September 2, 2025
Summary: In this tutorial, you will learn various types of scan “nodes” / operations that you might see in explain plans.
Table of Contents
Function Scan
Example:
explain analyze select * from generate_series(1,10) i;
QUERY PLAN
---------------------------------------------------------------------------------------------------------------------
Function Scan on generate_series i (cost=0.00..10.00 rows=1000 width=4) (actual time=0.012..0.013 rows=10 loops=1)
Total runtime: 0.034 ms
(2 rows)
Generally it’s so simple, and does not need to be explained, but for completeness reasons, it is briefly introduced here.
Function Scan, is very simple node – it runs a function that returns recordset – that is, it will not run function like “lower()", but a function that returns (at least potentially) multiple rows, or multiple columns. After the function will return rows, these are returned to whatever is above Function Scan in plan tree, or to client, if Function Scan is the top node.
The only additional logic it might have, is ability to filter returned rows, like in here:
explain analyze select * from generate_series(1,10) i where i < 3;
QUERY PLAN
-------------------------------------------------------------------------------------------------------------------
Function Scan on generate_series i (cost=0.00..12.50 rows=333 width=4) (actual time=0.012..0.014 rows=2 loops=1)
Filter: (i < 3)
Rows Removed by Filter: 8
Total runtime: 0.030 ms
(4 rows)
Values Scan
Just like previously mentioned Result node, Values Scan is for returning simple, entered in query, data, but this time – it can be whole recordset, based on VALUES()
functionality.
In case you don’t know, you can select multiple rows with multiple columns, without any table, just by using VALUES syntax, like here:
select * from ( values (1, 'redrock'), (2, 'postgres'), (3, 'postgresql') ) as t (a,b);
a | b
---+------------
1 | redrock
2 | postgres
3 | postgresql
(3 rows)
Such query plan looks like:
QUERY PLAN
--------------------------------------------------------------
Values Scan on "*VALUES*" (cost=0.00..0.04 rows=3 width=36)
(1 row)
It is also most commonly used in INSERTs, but it has other uses too, like custom sorting.
CTE Scan
This is similar to previously mentioned Materialized operation. It runs a part of a query, and stores output so that it can be used by other part (or parts) of the query.
Example:
explain analyze with x as (select relname, relkind from pg_class)

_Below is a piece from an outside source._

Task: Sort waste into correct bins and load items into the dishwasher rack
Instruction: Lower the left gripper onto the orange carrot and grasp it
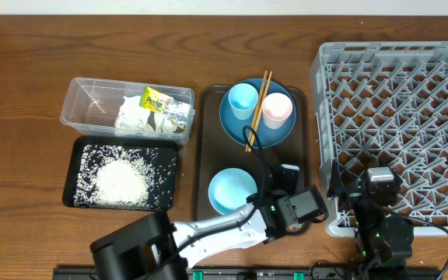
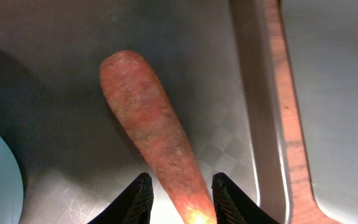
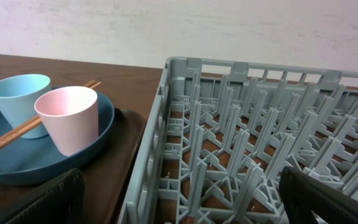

select relkind, count(*), (select count(*) from x)
from x
group by relkind;
1. QUERY PLAN
2.-----------------------------------------------------------------------------------------------------------------
3. HashAggregate (cost=24.80..26.80 rows=200 width=1) (actual time=0.466..0.468 rows=6 loops=1)
4. CTE x
5. -> Seq Scan on pg_class (cost=0.00..10.92 rows=292 width=65) (actual time=0.009..0.127 rows=295 loops=1)
6. InitPlan 2 (returns $1)
7. -> Aggregate (cost=6.57..6.58 rows=1 width=0) (actual time=0.085..0.085 rows=1 loops=1)
8. -> CTE Scan on x x_1 (cost=0.00..5.84 rows=292 width=0) (actual time=0.000..0.055 rows=295 loops=1)
9. -> CTE Scan on x (cost=0.00..5.84 rows=292 width=1) (actual time=0.012..0.277 rows=295 loops=1)
10. Total runtime: 0.524 ms
11.(8 rows)
Please note that pg_class is scanned only once – line #5. But it’s results are stored in “x", and then scanned twice – inside aggregate (line #8) and HashAggregate (line #9).
How is it different from Materialize? The difference stems from simple fact that CTE’s are user defined. While Materialize is helper operation that Pg chooses to use when (it thinks) it makes sense.
The very important thing is that CTEs are ran just as specified. So they can be used to circumvent some not-so-good optimizations that planner normally can do.